▶ _Assigned task_
Scan the entries below for "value" and copy each line that holds it.

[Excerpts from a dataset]
+--
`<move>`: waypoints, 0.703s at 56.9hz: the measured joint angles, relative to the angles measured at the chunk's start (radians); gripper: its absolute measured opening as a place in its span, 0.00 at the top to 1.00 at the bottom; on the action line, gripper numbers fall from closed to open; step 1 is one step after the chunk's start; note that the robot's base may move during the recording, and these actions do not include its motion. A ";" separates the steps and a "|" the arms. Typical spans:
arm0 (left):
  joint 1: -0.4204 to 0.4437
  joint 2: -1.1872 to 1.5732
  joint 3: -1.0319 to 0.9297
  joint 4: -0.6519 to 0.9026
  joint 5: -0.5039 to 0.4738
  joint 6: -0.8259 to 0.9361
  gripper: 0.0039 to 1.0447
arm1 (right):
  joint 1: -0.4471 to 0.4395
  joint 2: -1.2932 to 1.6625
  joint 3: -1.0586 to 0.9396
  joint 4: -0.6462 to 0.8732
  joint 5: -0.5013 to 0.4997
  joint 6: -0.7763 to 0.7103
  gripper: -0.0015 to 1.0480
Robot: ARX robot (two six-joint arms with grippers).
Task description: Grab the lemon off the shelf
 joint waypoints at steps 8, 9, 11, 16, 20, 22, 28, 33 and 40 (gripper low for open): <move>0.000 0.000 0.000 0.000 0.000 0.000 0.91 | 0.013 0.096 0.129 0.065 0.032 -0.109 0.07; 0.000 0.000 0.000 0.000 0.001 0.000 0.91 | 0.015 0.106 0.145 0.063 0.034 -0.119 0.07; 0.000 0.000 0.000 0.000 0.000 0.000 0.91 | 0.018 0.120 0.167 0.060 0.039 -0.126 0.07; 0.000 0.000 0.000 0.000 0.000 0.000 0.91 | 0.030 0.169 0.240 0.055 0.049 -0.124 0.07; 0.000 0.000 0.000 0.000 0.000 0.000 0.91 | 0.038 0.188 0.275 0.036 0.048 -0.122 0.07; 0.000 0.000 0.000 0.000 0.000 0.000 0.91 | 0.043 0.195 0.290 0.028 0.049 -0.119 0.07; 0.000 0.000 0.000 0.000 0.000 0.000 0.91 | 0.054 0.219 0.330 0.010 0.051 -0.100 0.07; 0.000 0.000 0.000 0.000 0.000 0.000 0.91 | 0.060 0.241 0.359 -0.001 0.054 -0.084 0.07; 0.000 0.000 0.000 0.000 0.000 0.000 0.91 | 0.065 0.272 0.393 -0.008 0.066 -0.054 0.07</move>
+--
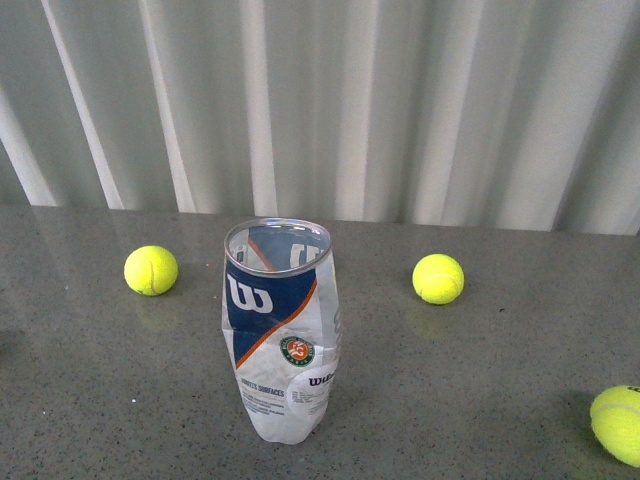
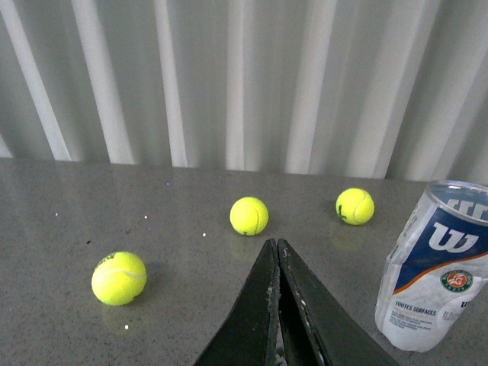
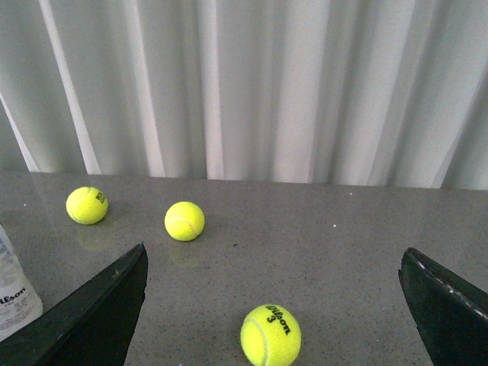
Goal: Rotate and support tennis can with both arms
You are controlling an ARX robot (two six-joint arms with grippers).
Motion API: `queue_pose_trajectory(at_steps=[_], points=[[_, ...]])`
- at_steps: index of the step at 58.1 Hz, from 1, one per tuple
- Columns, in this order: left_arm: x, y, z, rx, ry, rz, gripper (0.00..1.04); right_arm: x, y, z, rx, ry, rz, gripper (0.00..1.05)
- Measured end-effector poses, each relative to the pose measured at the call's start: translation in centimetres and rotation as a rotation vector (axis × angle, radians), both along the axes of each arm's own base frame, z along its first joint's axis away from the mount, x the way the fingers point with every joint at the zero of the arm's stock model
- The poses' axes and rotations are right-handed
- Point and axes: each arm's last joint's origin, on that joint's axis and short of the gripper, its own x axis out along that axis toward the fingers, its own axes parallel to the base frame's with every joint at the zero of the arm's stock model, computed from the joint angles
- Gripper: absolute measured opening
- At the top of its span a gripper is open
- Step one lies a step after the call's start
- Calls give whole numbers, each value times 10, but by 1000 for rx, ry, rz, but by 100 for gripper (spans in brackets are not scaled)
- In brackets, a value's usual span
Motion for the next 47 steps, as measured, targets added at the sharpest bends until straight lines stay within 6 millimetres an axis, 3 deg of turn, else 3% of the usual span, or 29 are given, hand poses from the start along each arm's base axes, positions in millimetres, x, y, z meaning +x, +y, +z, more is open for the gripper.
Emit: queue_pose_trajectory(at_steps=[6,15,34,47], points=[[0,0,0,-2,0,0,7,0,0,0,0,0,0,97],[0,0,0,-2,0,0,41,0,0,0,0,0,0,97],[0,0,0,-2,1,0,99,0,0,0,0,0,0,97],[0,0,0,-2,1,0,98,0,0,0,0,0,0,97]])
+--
▶ _Your solution_
- Calls give whole numbers, each value times 10, but by 1000 for rx, ry, rz, but by 100 for gripper (spans in brackets are not scaled)
- In brackets, a value's usual span

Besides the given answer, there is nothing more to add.